Puana’s son, Gerard, is also suing Kealoha over $70,000 he claims he gave his niece to invest and for safekeeping.
Kealoha countersued, denying that she owes her grandmother any money or that her uncle gave her any money and that the Puanas made those claims to discredit her.
The Circuit Court jury heard closing arguments in the case Wednesday.
In addition to the $1 million, Gerald Kurashima, the Puanas’ lawyer, asked the jury to award the grandmother $50,000 for the stress she suffered over the matter.
"She suffered emotional distress because she’s been betrayed by her granddaughter," Kurashima said.
Most of the $514,474 from the reverse mortgage went to buy a Salt Lake condominium for Gerard Puana. The grandmother claims Kealoha spent the remainder without her authorization.

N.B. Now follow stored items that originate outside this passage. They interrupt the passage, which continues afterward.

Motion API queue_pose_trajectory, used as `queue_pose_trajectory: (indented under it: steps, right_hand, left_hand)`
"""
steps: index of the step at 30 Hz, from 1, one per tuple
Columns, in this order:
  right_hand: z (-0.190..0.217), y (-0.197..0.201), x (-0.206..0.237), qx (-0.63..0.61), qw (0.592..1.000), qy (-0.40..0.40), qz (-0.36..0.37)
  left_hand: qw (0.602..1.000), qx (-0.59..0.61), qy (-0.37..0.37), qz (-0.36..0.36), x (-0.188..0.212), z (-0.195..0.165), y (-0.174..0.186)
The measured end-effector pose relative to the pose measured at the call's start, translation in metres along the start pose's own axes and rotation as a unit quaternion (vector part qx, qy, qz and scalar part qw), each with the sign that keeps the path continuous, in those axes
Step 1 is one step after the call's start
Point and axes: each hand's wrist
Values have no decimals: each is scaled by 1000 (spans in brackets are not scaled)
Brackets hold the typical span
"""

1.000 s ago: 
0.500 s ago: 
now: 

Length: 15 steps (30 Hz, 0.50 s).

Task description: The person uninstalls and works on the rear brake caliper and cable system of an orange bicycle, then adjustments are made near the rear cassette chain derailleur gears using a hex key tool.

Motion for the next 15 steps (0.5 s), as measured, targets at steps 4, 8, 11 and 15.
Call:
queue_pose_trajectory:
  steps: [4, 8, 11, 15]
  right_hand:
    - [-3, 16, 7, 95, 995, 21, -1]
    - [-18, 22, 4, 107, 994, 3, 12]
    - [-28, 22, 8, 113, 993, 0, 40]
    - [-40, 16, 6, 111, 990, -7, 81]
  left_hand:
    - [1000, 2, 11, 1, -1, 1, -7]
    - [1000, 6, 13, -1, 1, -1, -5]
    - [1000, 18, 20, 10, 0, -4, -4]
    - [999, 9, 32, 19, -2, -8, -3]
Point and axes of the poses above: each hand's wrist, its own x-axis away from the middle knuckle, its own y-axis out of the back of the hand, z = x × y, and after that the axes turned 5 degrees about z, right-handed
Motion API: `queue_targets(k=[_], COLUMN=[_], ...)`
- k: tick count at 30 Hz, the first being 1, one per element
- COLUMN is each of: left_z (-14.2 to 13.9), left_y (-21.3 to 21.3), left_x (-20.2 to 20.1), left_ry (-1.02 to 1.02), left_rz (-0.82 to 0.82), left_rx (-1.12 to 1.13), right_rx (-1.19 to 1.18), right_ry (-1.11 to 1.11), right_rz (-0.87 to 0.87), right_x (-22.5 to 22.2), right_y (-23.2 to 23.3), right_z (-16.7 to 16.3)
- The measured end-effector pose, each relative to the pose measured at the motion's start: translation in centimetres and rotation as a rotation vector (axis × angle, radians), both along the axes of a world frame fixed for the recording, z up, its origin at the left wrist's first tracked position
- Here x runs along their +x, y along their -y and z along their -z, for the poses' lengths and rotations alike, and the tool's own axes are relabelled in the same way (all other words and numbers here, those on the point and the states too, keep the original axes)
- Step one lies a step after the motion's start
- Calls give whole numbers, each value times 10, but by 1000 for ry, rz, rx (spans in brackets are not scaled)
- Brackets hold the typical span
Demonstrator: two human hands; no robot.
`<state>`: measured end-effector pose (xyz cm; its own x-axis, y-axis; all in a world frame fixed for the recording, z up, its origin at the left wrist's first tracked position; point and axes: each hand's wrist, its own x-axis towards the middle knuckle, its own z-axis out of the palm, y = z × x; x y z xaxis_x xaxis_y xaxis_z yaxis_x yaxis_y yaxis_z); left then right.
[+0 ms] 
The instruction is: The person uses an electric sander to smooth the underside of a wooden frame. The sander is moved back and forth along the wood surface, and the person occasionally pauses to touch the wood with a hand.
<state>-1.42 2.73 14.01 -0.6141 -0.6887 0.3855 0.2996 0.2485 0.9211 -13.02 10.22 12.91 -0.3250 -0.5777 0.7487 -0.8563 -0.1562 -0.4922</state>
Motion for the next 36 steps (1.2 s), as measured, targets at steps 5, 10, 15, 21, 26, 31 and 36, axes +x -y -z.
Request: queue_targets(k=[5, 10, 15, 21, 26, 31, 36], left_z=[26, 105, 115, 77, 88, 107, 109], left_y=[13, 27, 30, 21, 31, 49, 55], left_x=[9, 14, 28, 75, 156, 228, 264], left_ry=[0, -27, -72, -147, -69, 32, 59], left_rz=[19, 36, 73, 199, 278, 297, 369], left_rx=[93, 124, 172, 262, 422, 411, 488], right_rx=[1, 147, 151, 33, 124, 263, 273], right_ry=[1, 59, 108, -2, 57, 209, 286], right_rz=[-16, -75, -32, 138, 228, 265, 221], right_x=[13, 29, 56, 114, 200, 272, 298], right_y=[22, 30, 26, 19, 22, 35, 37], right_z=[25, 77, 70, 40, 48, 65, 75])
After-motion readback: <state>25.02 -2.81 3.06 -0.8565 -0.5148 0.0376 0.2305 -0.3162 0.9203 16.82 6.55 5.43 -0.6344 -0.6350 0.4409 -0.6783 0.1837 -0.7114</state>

Kurashima asked the jurors to either award the grandmother the $148,000 left over or the difference between the $681,000 Florence Puana spent to pay off the reverse mortgage and the $360,514 spent on the condominium.

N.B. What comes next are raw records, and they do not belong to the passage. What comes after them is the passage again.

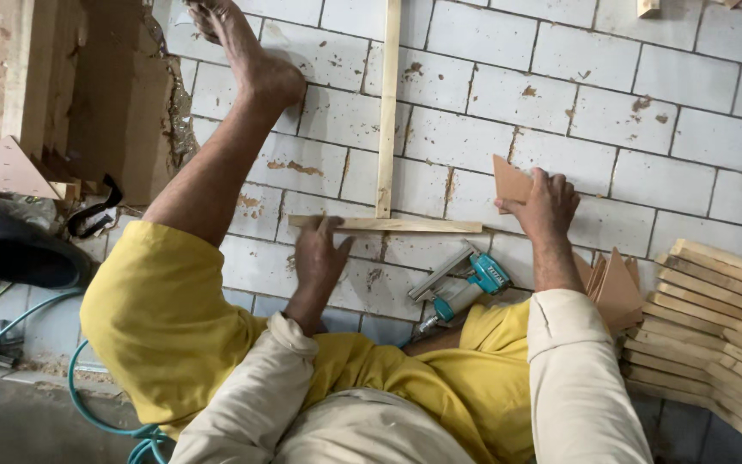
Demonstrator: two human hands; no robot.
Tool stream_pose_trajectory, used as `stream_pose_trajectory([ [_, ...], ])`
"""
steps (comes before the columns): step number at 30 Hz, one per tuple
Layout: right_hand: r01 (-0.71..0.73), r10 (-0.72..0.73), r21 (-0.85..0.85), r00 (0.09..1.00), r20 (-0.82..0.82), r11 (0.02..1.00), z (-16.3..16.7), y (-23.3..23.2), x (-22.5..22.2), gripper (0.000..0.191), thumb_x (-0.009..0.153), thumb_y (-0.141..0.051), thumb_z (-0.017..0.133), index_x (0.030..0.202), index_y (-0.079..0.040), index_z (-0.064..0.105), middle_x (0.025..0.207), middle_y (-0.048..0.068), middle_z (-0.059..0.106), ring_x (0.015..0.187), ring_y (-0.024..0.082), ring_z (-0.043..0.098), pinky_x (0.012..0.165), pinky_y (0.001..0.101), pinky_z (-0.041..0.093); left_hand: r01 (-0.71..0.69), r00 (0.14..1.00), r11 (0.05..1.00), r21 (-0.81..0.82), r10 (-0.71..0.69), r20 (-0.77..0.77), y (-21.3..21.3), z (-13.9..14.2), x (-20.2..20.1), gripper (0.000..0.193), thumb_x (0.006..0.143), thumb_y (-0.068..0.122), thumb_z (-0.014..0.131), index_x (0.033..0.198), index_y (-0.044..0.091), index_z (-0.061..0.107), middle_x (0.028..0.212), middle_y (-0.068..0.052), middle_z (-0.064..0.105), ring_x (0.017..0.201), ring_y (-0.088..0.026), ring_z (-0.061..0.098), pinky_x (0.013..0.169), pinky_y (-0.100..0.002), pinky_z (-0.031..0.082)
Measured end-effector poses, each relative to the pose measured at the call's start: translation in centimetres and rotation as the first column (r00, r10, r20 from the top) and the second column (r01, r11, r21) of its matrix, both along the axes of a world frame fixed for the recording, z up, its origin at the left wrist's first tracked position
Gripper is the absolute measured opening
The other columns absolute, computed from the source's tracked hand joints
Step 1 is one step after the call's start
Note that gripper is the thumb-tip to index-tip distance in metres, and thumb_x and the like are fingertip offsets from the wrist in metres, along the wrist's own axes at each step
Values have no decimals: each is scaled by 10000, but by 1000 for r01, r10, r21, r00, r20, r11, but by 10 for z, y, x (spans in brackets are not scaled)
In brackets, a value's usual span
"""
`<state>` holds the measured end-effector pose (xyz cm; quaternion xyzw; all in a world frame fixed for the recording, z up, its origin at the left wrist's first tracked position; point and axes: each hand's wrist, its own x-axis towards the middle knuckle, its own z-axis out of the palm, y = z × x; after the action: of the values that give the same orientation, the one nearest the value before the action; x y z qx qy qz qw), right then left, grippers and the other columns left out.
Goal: The person sits on the workshop floor assembling T-shaped wooden frames. They position a triangular cardboard brace at the joint, then use a pneumatic nail gun to fasten the brace to the wood strips, repeating the process on multiple frames and setting completed frames aside.
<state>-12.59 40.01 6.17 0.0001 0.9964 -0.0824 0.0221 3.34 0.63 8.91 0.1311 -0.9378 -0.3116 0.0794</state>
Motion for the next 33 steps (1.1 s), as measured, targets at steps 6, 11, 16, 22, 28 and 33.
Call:
stream_pose_trajectory([
  [6,95,-141,-290,980,-141,952,29,-32,28,374,897,-250,798,1206,-64,700,1170,181,696,1073,354,659,917,500,533,161,985,986,-32,-163,-50,-33,-13,-8,303,764,109,848,1062,123,792,1113,-79,723,1114,-311,633,1024,-449,448],
  [11,-363,213,-329,886,-412,872,35,-121,77,177,990,-45,673,1104,-137,772,1173,99,762,1118,241,689,924,339,606,149,987,989,-4,-149,-65,-32,-15,-5,379,715,58,832,1089,81,774,1133,-115,709,1121,-344,630,1007,-460,480],
  [16,-602,553,24,716,-426,798,38,-198,109,282,934,-27,667,1150,-161,788,1300,142,706,1224,273,640,1046,377,572,206,964,930,304,-139,-227,-25,5,-1,764,617,157,842,1322,-10,599,1259,-226,561,1158,-424,541,1014,-548,432],
  [22,-460,368,-197,853,-371,866,47,-190,133,295,891,-23,688,1172,-51,772,1298,193,666,1191,355,595,920,399,573,233,969,966,114,-221,-112,-23,2,4,201,867,69,740,1055,122,788,1124,-70,750,1094,-296,670,1162,-639,368],
  [28,-461,346,-258,854,-388,849,40,-164,133,181,858,20,695,1015,-34,766,1104,86,718,1058,298,657,862,399,584,226,968,974,1,-224,-111,-13,-4,5,158,879,119,698,992,161,801,1087,-6,772,1103,-287,663,1121,-670,348],
  [33,-451,320,-296,859,-400,842,34,-164,130,108,855,26,713,935,-22,767,1051,85,721,1021,297,663,848,394,584,225,967,974,-12,-225,-116,-10,2,8,165,898,141,677,988,187,806,1085,14,776,1087,-277,662,1118,-694,332],
])
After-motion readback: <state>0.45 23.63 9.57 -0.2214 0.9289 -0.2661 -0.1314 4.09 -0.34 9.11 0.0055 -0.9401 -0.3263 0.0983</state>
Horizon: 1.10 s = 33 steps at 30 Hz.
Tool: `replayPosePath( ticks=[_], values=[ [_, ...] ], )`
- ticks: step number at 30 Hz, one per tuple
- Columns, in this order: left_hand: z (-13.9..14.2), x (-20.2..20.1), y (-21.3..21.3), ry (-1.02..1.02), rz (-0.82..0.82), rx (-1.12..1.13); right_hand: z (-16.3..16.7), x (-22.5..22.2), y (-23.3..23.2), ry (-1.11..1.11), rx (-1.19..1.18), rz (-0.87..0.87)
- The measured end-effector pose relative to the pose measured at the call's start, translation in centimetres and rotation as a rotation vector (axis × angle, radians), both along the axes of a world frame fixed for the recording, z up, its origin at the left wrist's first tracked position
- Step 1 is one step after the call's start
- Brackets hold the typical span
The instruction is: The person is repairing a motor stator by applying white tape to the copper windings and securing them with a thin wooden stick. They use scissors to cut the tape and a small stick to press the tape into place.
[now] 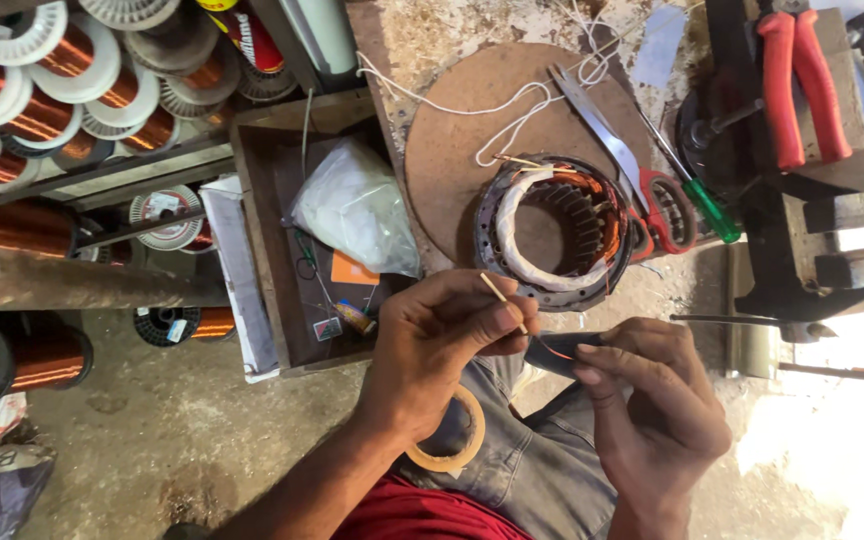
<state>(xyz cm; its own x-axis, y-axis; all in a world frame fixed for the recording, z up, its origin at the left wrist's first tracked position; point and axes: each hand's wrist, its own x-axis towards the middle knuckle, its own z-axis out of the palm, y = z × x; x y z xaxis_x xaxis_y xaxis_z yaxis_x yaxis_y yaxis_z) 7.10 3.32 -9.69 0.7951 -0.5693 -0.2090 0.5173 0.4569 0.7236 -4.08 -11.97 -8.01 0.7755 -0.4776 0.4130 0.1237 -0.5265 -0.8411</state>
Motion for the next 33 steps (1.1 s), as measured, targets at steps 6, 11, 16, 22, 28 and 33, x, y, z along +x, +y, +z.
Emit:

In addition, Kurashima asked the jury to award Kealoha’s uncle the money Gerard Puana claims he gave his niece, the interest he claims Kealoha promised him, $25,000 for the stress she put him through and $250,000 in punitive damages.
Kealoha testified that reverse mortgage money left over from the condominium purchase was owed to her because she put up her own money on the real estate transaction. She said her grandmother authorized the rest of the expenditures, including payments on the maintenance fees and purchase of furniture for the condominium.

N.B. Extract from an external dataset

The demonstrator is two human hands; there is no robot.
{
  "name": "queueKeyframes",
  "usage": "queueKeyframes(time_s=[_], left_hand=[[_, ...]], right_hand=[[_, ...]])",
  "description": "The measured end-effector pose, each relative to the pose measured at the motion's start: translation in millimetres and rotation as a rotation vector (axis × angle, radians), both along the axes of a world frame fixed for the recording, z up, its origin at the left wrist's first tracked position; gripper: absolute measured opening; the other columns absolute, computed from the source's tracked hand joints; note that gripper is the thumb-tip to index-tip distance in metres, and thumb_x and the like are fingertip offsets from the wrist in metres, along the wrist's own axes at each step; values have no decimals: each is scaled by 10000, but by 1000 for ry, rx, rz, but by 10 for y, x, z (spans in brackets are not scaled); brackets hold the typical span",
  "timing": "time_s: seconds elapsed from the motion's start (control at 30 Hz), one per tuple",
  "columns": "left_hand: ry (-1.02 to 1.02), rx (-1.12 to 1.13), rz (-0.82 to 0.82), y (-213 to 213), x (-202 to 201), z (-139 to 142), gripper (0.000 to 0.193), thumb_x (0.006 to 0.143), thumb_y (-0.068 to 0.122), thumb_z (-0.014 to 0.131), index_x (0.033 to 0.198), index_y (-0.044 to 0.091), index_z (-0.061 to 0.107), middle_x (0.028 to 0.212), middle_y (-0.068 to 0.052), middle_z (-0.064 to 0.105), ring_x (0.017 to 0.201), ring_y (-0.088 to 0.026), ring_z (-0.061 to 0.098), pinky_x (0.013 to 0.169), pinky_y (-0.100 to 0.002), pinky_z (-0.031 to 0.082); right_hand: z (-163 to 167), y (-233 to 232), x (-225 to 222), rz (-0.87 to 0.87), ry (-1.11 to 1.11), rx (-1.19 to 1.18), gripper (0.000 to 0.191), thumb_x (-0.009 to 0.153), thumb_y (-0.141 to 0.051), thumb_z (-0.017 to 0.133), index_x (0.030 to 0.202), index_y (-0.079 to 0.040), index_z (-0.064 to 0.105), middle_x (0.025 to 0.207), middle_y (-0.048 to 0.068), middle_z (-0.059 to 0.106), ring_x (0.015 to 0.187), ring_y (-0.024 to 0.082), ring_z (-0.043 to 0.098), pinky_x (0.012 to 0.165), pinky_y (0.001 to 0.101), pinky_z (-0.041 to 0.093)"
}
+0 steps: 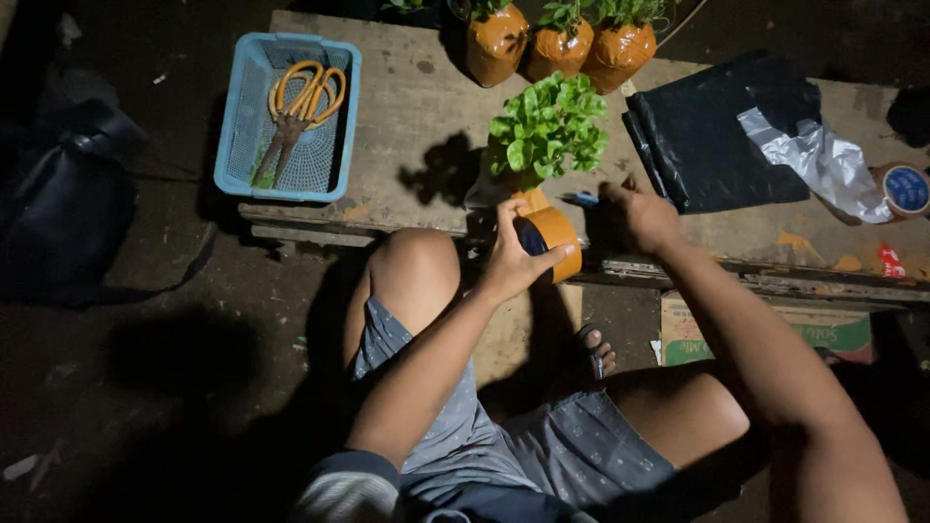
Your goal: The person wraps a small potted plant with orange tape, securing the pot and foliage. They use a utility knife to cut the tape and place the wrapped plant among others on the table.
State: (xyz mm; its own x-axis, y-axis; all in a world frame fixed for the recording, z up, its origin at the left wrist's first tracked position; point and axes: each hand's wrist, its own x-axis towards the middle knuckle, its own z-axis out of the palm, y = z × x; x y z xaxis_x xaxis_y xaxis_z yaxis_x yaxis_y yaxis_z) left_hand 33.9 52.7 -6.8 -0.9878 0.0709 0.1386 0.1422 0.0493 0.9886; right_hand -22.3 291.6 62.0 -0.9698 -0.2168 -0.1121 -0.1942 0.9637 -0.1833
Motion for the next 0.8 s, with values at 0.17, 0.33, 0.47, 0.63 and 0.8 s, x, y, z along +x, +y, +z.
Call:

She said that even after all of the money was spent, she continued to use her own money to cover expenses at her grandmother’s request, including twice posting bail for her uncle and buying him items he needed for his stay at a residential drug-treatment facility.
Her lawyer, Kevin Sumida, asked the jury Wednesday to award Kealoha the $248,787 in attorney fees it cost to defend her against the Puanas’ claims and $210,000 in punitive damages against the uncle. He also asked the jurors to award Kealoha $20,000 for the mental anguish the Puanas put her through.
"Kathy is now going to know her grandmother — who she loves, and once loved her — will go to her grave believing that her own granddaughter stole from her, that this granddaughter betrayed her," Sumida said.